# Recommendations for an electric winch



## gafftaper (Feb 1, 2014)

It's a long climb up to the catwalks over the house in my new theater, on three "flights" of tight spiral staircase. Hauling a light fixture up there is both a lot of work and rather dangerous. I want to buy a cheap electric winch just for raising and lowering fixtures. It needs about a 30' cable and I'm thinking around a 500 lb capacity to have a nice safety factor built in. There are tons of winches out there. Grainger has Warn and Dayton winches starting at around $350... which seem like good options to me. Amazon is full of brands like "Northern Industrial", "Neiko", "Sportsman Series", "Grizzly", "Woodstock", "Shop Tuff" which are all really reasonably priced, but all kind of scare me. 

I would love something like a CM, but spending close to $1500 is hard to justify for this. Any other ideas? Do you have one? What brand do you have?


----------



## rochem (Feb 1, 2014)

I can't answer the question, but I will say that I've never seen a theatre that had a winch like you describe to the FOH positions. Is there a reason why a rope and sheave won't work? Significantly cheaper, more portable, and probably faster. A pair of stagehands can easily run half a dozen fixtures up and down in one minute, and I'd be hard-pressed to believe that you could achieve that efficiency with a winch in that price range.


----------



## techieman33 (Feb 2, 2014)

I'll 2nd the rope and sheave. We have a 12" sheave bolted to a pipe that is just long enough to clear the front of both of our lighting bridges.
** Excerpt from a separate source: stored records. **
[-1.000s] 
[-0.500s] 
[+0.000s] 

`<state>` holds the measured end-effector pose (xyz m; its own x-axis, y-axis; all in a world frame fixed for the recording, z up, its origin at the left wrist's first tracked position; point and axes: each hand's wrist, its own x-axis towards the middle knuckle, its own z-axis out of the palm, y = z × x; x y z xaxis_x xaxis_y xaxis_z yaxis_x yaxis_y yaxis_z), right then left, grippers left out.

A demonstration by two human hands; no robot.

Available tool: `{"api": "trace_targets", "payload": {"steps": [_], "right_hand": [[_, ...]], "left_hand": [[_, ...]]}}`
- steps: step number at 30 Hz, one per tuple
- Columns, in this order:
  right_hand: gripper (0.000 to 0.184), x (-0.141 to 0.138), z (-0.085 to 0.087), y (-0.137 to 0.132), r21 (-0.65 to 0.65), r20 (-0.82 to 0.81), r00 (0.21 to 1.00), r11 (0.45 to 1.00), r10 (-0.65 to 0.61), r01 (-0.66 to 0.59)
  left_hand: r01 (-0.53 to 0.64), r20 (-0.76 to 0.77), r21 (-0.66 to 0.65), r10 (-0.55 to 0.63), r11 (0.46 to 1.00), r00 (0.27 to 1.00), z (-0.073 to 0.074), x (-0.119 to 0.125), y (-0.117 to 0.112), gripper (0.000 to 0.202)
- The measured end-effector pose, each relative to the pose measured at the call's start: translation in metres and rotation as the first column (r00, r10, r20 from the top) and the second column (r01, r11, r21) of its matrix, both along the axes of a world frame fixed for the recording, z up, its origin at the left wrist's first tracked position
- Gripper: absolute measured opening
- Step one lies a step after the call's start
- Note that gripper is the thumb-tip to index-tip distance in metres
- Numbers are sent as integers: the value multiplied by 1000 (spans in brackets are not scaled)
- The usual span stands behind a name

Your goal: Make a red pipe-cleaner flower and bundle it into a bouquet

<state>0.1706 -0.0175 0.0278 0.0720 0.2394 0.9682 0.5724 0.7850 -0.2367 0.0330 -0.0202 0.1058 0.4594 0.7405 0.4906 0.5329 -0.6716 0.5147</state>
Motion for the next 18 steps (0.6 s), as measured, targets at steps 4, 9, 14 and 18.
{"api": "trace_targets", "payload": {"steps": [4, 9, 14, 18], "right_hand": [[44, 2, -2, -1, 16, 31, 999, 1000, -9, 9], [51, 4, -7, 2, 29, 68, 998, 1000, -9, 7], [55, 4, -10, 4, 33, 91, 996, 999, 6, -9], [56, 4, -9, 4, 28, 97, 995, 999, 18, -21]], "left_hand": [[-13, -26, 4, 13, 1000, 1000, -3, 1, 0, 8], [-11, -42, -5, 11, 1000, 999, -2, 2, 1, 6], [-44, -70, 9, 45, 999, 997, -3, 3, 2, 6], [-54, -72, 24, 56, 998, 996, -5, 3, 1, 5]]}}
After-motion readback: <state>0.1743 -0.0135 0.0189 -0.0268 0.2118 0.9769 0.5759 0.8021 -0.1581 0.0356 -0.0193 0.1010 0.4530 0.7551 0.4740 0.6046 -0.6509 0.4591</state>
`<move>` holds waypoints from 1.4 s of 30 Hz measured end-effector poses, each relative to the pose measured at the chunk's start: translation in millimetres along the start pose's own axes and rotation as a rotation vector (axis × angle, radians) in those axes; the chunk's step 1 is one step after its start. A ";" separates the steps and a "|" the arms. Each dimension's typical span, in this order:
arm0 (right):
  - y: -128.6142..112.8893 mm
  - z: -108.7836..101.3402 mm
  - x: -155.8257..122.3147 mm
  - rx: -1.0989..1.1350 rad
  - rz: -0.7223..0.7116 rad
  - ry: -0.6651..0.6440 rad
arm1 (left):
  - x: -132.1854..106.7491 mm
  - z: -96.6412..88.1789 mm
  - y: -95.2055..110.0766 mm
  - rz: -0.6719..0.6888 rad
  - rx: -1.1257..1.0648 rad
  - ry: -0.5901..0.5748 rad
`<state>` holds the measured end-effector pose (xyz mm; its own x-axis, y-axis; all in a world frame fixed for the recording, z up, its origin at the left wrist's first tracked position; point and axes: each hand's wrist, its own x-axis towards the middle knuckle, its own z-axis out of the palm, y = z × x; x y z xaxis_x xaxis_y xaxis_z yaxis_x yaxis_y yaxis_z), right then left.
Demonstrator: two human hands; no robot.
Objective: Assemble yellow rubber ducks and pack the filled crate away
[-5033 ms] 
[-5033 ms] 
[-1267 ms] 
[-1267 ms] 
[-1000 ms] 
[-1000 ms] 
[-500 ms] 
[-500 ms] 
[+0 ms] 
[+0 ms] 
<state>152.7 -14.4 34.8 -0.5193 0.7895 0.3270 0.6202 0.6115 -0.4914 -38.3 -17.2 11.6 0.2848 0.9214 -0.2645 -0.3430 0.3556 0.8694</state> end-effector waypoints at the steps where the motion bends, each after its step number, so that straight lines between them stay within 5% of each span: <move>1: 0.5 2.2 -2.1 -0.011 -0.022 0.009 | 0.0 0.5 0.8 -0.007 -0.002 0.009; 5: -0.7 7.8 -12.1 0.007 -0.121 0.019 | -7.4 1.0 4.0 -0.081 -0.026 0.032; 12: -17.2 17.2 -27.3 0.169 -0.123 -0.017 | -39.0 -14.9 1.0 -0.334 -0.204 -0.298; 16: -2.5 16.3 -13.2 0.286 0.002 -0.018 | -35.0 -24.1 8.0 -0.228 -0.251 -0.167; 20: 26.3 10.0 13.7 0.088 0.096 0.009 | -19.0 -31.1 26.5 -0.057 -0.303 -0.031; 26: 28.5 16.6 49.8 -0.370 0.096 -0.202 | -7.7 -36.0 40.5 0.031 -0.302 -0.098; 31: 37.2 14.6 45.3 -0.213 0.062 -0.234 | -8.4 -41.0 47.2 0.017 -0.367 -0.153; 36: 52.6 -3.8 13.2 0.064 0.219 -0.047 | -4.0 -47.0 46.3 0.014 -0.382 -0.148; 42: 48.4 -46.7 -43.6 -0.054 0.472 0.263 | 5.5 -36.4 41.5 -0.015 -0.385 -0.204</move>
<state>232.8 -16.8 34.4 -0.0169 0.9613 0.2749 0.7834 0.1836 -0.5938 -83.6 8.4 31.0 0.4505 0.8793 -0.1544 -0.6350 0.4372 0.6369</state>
A cheeseborough clamps it to the back railing there is also a hole in the back for a safety cable to be attached. All that makes it very portable so we can move it around as needed. Sometimes it's easier to pull from center, others wherever there is a hole with no fixtures in the way. We have two ropes for it, one long enough for the guy in the air to pull up fixtures, and a 2nd long enough so someone can pull them up from the ground. If you really want a winch I would rig something up so you can lift several fixtures at once so it balances out time wise with using a rope and sheave. As far as brands go Warn is the winch of choice for the off-roading community, they seem to be the most reliable in that environment. I know of some guys that have 20+ year old winches that are still working great with some basic maintenance every now and then.


----------



## gafftaper (Feb 2, 2014)

A lot of the time I'm going to be working alone moving lights around. So although it's a luxury, It'll certainly make my days a lot easier vs. trying to wrangle lights on a rope by myself.


----------



## Footer (Feb 2, 2014)

Alright Gaff. I'll bite. 

Grizzly is a real brand. http://www.amazon.com/dp/B0000DD1J0/?tag=controlbooth-20

They make some great affordable woodworking tools that are catalog only. Used their stuff for years. Some of it is even domestic. 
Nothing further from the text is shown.